- Film poster
- Directed by: James DeMonaco
- Written by: James DeMonaco
- Produced by: Luc Besson Pascal Cauchetaux Sebastien Lemercier Pierre-Ange Le Pogam
- Starring: Ethan Hawke Vincent D'Onofrio Seymour Cassel
- Cinematography: Chris Norr
- Edited by: Hervé de Luze Christel Dewynter
- Music by: Frédéric Verrières
- Distributed by: EuropaCorp
- Release dates: October 21, 2009 (Tokyo International Film Festival); November 20, 2009 (United States);
- Running time: 96 minutes
- Countries: France United States
- Language: English

= Staten Island (film) =

Staten Island (also known as Little New York) is a 2009 crime film written and directed by James DeMonaco in his directorial debut.
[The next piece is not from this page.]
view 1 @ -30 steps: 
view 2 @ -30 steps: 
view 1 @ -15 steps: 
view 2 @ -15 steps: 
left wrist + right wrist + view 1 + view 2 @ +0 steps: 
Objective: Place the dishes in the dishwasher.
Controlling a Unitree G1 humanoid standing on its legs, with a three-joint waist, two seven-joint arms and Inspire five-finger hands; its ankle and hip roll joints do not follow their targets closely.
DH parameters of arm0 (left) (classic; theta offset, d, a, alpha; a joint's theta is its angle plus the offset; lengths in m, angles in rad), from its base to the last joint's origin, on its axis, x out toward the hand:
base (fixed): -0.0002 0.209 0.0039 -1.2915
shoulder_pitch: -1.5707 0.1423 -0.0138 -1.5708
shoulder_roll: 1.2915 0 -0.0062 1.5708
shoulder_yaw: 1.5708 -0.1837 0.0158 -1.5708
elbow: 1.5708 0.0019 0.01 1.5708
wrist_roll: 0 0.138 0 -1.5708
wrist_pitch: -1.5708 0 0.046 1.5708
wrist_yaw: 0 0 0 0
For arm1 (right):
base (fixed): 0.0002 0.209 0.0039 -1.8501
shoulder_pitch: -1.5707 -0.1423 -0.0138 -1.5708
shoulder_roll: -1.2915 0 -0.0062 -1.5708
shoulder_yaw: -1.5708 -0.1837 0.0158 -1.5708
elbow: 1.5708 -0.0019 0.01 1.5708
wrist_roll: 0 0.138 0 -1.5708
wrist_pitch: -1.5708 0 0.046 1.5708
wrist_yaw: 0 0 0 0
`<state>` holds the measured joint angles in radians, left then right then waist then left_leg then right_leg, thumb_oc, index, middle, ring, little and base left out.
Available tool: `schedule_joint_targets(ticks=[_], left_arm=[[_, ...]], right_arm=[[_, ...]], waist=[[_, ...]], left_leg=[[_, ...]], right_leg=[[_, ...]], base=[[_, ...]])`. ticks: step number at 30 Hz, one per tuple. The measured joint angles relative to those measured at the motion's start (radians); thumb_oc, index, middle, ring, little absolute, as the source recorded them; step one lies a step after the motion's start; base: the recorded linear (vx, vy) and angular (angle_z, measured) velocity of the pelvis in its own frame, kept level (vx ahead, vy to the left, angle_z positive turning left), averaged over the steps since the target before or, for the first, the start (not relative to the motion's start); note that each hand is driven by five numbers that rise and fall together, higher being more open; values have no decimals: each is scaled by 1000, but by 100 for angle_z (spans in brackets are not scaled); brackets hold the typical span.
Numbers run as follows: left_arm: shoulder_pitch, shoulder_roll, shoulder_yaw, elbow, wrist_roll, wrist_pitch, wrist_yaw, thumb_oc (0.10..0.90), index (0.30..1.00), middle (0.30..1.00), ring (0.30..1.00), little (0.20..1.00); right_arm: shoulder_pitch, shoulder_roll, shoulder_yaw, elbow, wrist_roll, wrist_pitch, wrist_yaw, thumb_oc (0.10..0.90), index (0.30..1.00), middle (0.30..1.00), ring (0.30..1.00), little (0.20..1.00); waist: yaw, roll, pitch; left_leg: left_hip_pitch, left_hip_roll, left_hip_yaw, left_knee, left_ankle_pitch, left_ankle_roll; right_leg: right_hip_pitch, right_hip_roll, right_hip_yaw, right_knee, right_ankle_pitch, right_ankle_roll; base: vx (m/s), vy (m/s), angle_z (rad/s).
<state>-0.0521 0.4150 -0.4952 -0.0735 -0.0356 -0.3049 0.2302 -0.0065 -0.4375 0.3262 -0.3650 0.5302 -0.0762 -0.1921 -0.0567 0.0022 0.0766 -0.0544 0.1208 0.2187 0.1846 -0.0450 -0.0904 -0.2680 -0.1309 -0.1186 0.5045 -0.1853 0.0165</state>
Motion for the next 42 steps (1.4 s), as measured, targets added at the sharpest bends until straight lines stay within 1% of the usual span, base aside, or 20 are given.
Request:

It stars Ethan Hawke, Vincent D'Onofrio, and Seymour Cassel as three Staten Islanders whose lives intersect through a crime. Following a very limited theatrical run in New York City, it was released on DVD and Blu-ray Disc in December 2009.

==Synopsis==
A Staten Island mob boss Parmie is robbed by a septic tank cleaner named Sully, who is friends with Jasper, a deaf deli employee moonlighting as a corpse chopper for Parmie.

==Cast==
- Ethan Hawke as Sully Halverson
- Vincent D'Onofrio as Parmie Tarzo
- Seymour Cassel as Jasper Sabiano
- Julianne Nicholson as Mary Halverson
- Adrian Martinez as Officer Rodriguez

==Critical reception==
On Rotten Tomatoes the film has an approval rating of 25% based on reviews from 8 critics. The New York Times critic praised the director James DeMonaco for "adroitly weaving violence, absurdity and sentiment, even an environmental consciousness, into a modest, appealing fable", while the reviewer from The New York Daily News blamed him for "wasting a strong cast in silly roles".